Try to keep it concise and cut the long descriptions: lots of people will be applying for the same job or course as you, so make your skills and experience stand out and shine. When it comes to an interview, you’ll have more time to go into detail about everything you’ve learned and achieved.  

On forms and in interviews, the best answers have three parts. They:  

  • say what you’ve done 
  • explain (briefly) what it means 
  • and highlight the skills it demonstrates.  

These three parts correspond to the way we laid out the experiences above: name the experience, explain it to someone outside of the movement, and tell them the skills you learned along the way.  

2 - Give it a go

We’ve shown you how to do it: now it’s over to you. We’ve put together a list of questions that are likely to come up on application forms and in interviews. Use your own Scout experiences (and what we’ve written above) to help you find answer each question. Remember, your answer should explain:  

  • what you’ve done 
  • what it means 
  • and the skills it demonstrates.  

3 - Put it all together in the application process

You probably know loads about writing CVs, filling in application forms, dealing with UCAS, and preparing for interviews. If you’re feeling unsure, schools and universities are great places to go for support.  

 There are a few different places you could mention Scouts on your CV – it depends on your structure. Being a Young Leader or adult volunteer could go under ‘positions of responsibility’ or ‘volunteering’. Being part of Scouts (and activities you’ve discovered through Scouts) could come under ‘interests’, while you could include badges and awards under ‘achievements’. 

Wherever you showcase what you’ve done through Scouts, you should give the employer a brief explanation of what you mean.  

When it comes to application forms, you’ll have to think on your feet. There’s no set place to include your Scouts experiences, but see if there’s a space for volunteer roles or other awards.  

You’re well-practised at putting together answers that explain what you’ve done, what it means, and the skills it demonstrates, so keep an eye out for opportunities to use this formula to answer questions and show your skills and qualities.  

Remember: keep it concise. You can give more information (and more examples) if you’re invited to interview. You may need to draft your response a few times to pick out the most impactful experiences.  
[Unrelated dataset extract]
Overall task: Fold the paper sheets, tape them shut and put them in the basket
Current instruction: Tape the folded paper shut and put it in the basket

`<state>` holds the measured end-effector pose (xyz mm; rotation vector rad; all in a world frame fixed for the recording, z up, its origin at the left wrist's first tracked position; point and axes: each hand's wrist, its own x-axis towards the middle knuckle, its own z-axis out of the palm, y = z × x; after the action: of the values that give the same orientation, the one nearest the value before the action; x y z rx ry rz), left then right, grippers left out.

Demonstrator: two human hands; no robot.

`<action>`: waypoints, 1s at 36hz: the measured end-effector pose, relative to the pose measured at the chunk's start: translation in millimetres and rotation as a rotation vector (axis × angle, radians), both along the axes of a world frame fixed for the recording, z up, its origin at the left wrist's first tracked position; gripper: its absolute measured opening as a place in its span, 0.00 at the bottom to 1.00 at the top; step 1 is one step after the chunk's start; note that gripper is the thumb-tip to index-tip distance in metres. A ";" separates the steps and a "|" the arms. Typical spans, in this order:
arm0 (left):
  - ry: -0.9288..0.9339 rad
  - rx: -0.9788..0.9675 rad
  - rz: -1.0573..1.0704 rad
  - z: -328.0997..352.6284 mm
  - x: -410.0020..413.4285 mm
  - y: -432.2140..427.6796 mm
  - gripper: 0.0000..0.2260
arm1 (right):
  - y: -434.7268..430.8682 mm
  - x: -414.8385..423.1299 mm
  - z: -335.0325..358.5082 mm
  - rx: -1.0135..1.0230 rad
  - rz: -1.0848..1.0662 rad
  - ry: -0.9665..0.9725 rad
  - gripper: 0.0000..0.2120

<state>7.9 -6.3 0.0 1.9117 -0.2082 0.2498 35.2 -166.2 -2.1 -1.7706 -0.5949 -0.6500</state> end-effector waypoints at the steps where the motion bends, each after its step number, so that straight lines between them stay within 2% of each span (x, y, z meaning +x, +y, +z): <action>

After all that, you’ve made it to interview! Nice one. There’s no specific place to mention Scouts in an interview, as each one will be different. Practise using your Scouts experiences in interview answers, and remember to explain what you mean and what the experience involved in enough detail. Tell the interviewer about the important skills your Scouts experiences have given you: don’t leave it to them to make the connection.   

Top tips

  • Don’t underestimate just how much you’ve learned from Scouts.
  • Give examples: say what you’ve done, explain what it means, and highlight the skills it demonstrates.
  • Make your CV concise so your skills stand out; save the details for your interview.
  • Research the job (and the organisation) before your interview.
  • Practise common interview questions so you’re prepared.